Ease them into sight

It was a wet day today, but fortunately it didn't rain all the time. I went with two daughters for a walk at the forests and swamps south of Meiko lake. The landscape is fine but sounds from the road are heard there, it is not as silent as north of the lake. But perhaps the road is not so noisy during summer when there are leaves in the trees.

We walked for two hours, and had picnic on some rocks beside an open swamp. The landscape is rather intricate in Meiko, and when returning along small paths we got a little bit too much east, but that was quite all right as we found a road which went back to the parking lot at Meiko.

When I returned home the youngest daughter wanted to go out as well, so I had another walk. She rode her bicycle, and we were out for an hour, just after sunset when the light slowly turns blue.

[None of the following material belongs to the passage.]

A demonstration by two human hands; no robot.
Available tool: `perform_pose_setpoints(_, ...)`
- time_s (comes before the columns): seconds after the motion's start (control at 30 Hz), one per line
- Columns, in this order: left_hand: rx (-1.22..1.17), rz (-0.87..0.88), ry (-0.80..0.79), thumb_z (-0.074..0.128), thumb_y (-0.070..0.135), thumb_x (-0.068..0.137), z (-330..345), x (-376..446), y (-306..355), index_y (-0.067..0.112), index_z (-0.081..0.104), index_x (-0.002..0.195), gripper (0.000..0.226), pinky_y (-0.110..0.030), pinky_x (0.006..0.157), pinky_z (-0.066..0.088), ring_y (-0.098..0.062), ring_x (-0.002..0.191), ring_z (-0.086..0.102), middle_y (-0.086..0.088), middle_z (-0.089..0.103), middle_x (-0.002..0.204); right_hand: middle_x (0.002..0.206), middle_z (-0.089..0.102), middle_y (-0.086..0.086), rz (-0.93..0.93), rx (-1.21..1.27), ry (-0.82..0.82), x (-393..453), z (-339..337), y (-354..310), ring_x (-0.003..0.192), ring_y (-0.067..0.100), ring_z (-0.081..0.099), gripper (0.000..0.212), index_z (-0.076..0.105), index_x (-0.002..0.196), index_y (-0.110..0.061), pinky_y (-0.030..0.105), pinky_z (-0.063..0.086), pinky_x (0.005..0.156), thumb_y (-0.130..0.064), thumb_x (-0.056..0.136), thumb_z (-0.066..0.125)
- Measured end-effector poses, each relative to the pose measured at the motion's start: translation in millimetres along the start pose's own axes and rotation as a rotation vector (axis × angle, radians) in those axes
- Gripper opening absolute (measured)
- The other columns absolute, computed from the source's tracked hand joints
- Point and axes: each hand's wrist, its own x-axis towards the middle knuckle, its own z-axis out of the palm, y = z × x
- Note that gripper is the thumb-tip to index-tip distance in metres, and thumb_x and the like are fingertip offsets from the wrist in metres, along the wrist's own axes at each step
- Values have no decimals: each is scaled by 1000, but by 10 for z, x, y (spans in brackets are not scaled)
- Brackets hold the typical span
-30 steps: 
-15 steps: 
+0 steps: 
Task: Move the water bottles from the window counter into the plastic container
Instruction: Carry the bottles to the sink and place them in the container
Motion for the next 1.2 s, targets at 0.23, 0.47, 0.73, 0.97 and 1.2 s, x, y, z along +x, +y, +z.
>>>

Addendum: Cedric wrote, one again, an excellent posting, about introspection, and this got me thinking today: "I no longer spend much time trying to figure out my reasons for liking what I like. The reasons come forward of their own accord or they don’t. (As a side-note, I’m finding myself applying this to just about everything else in my life.)"

Cedric pointed to Wikipedia on the topic of introspection illusion, and this was interesting reading:

The faulty guesses that people make to try and explain their thought processes have been called "Causal theories". The causal theories provided after an action will often serve only to justify the person's behaviour in order to relieve Cognitive dissonance. That is, a person may not have noticed the real reasons for their behavior, even when trying to provide explanations. The result is an explanation that mostly just makes themselves feel better.

Recently I have had a lot of occasions when I have tried to understand the behaviour of myself, and quite often I have given up, realizing that whatever the reason was, I can't explain it in a way the would feel right to me. The metaphor of a rider on the back of an elephant is appropriate - the conscious mind is the rider and the unconscious mind is the elephant - and the rider is unable to control the elephant by force.

I notice more and more often that the rider tries to invent explanations for the behaviour of the elephant to stay sane, and that works only so far. But is the illusion of being in control really necessary?

(Posting title is from the poem The Blue Stairs by Barbara Guest.)

2 comments:

www.valokuvaajat.fi said...

Kivan syksyisen tunnelmallisia kuvia Juha. Mistä päin nämä on otettu?

Juha Haataja said...

Kiitos! Pääkaupunkiseudulla tässä ollaan, Meikon erämaissa ja Vantaalla.